Les actuelles avancées technologiques et le développement de nouvelles perspectives, de nouvelles techniques et de nouveaux outils sont à l'origine d'évolutions rapides dans le domaine de la device therapy. L'objectif ultime est d'atteindre une efficacité optimale et une sécurité maximale pour le patient. En ce sens, la stimulation du système de conduction (SSC) offre une stimulation plus physiologique, réduit le risque de cardiomyopathie induite par la stimulation et peut, après validation dans des études randomisées, se positionner pour le patient ayant une indication de stimulation antibradycardique et/ou de resynchronisation cardiaque.
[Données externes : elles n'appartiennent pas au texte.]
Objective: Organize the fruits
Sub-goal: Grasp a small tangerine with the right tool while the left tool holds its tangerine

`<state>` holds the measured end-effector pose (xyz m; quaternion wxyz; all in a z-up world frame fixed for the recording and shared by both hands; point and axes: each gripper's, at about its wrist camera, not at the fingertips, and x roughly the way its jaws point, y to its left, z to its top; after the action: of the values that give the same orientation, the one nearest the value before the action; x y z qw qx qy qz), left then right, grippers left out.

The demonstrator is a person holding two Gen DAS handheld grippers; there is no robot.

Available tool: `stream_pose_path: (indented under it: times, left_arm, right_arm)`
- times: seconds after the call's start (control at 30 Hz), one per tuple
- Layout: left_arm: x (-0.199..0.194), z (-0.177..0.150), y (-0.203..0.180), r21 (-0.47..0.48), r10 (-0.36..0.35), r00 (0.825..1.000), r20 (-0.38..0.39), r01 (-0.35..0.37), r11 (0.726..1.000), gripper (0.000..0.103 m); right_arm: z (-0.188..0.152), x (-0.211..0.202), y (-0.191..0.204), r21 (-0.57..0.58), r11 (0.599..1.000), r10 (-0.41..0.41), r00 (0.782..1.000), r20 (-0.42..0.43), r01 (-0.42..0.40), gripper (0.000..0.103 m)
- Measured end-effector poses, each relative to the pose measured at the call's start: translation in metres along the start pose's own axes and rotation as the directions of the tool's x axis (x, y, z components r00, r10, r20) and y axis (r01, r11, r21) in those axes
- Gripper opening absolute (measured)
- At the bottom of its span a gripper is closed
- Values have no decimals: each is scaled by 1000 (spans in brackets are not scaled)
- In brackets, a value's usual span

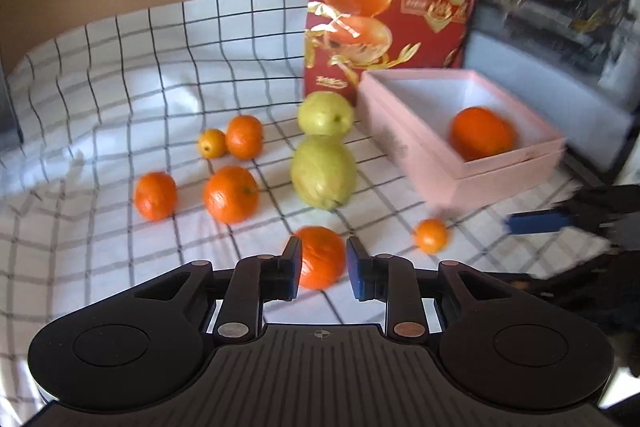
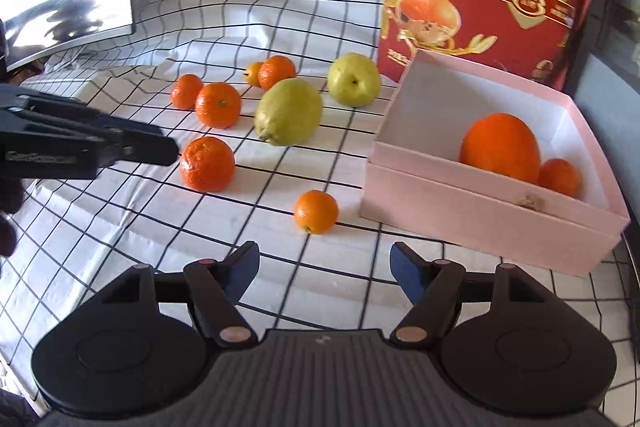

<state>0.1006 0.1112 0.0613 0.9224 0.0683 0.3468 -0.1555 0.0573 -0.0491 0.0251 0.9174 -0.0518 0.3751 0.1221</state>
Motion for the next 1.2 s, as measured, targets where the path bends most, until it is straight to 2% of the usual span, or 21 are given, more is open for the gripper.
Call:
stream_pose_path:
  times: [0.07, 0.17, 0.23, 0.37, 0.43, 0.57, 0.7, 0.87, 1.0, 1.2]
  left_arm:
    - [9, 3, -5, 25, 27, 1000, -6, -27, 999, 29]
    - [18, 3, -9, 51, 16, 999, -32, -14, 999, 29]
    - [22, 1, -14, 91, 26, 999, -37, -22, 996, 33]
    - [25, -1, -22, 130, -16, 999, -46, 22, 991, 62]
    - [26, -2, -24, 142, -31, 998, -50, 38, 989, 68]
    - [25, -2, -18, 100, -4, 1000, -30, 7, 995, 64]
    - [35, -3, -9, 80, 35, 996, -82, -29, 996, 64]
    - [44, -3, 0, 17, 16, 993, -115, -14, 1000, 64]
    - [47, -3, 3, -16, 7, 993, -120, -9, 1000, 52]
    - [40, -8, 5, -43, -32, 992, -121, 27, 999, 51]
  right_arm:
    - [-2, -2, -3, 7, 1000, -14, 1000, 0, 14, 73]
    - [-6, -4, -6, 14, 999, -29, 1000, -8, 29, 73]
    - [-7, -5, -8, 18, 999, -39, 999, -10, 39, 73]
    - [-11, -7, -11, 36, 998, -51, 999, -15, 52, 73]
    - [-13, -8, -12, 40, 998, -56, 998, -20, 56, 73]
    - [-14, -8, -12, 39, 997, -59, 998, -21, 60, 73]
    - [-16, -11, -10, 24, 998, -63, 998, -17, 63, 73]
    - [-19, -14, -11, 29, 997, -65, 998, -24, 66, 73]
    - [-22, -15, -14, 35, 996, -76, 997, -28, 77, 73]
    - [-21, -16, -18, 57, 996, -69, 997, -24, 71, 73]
Le DAI sous-cutané (DAI-SC) peut offrir une solution aux inconvénients connus des électrodes transveineuses, en tenant compte des limites du système actuel (pas de stimulation possible pour bradycardie, pour resynchronisation ou pour SAT). Le développement plus poussé du DAI-SC, suivi d'une comparaison validée avec les derniers systèmes DAI-TV en date, déterminera s'il pourra conserver et/ou étendre sa position.

Références

  1. Tayal, B. et al. Incidence of heart failure after pacemaker implantation: a nationwide Danish Registry-based follow-up study. Eur Heart J, 2019, 44, 3641-3648.
  2. Vijayaraman, P. et al. Prospective evaluation of feasibility and electrophysiologic and echocardiographic characteristics of left bundle branch area pacing. Heart Rhythm, 2019, 12, 1774-1782.
  3. Vijayaraman, P. et al. His-Purkinje Conduction System Pacing Following Transcatheter Aortic Valve Replacement: Feasibility and Safety. J Am Coll Cardiol EP, 2020, 6, 649-657.
  4. Kleemann, T. et al. Annual rate of transvenous defibrillation lead defects in implantable cardioverter-defibrillators over a period of >10 years. Circulation, 2007, 19, 2474-2480.
  5. Ezzat, V.A. et al. A systematic review of ICD complications in randomised controlled trials versus registries: is our 'real-world' data an underestimation? Open Heart, 2015, 2.
  6. Knops, R.E. et al. Subcutaneous or Transvenous Defibrillator Therapy. N Engl J Med, 2020, 383, 526-536.
  7. Wathen, M.S. et al. Prospective randomized multicenter trial of empirical antitachycardia pacing versus shocks for spontaneous rapid ventricular tachycardia in patients with implantable cardioverter-defibrillators: Pacing Fast Ventricular Tachycardia Reduces Shock Therapies (PainFREE Rx II) trial results. Circulation, 2004, 17, 2591-2596.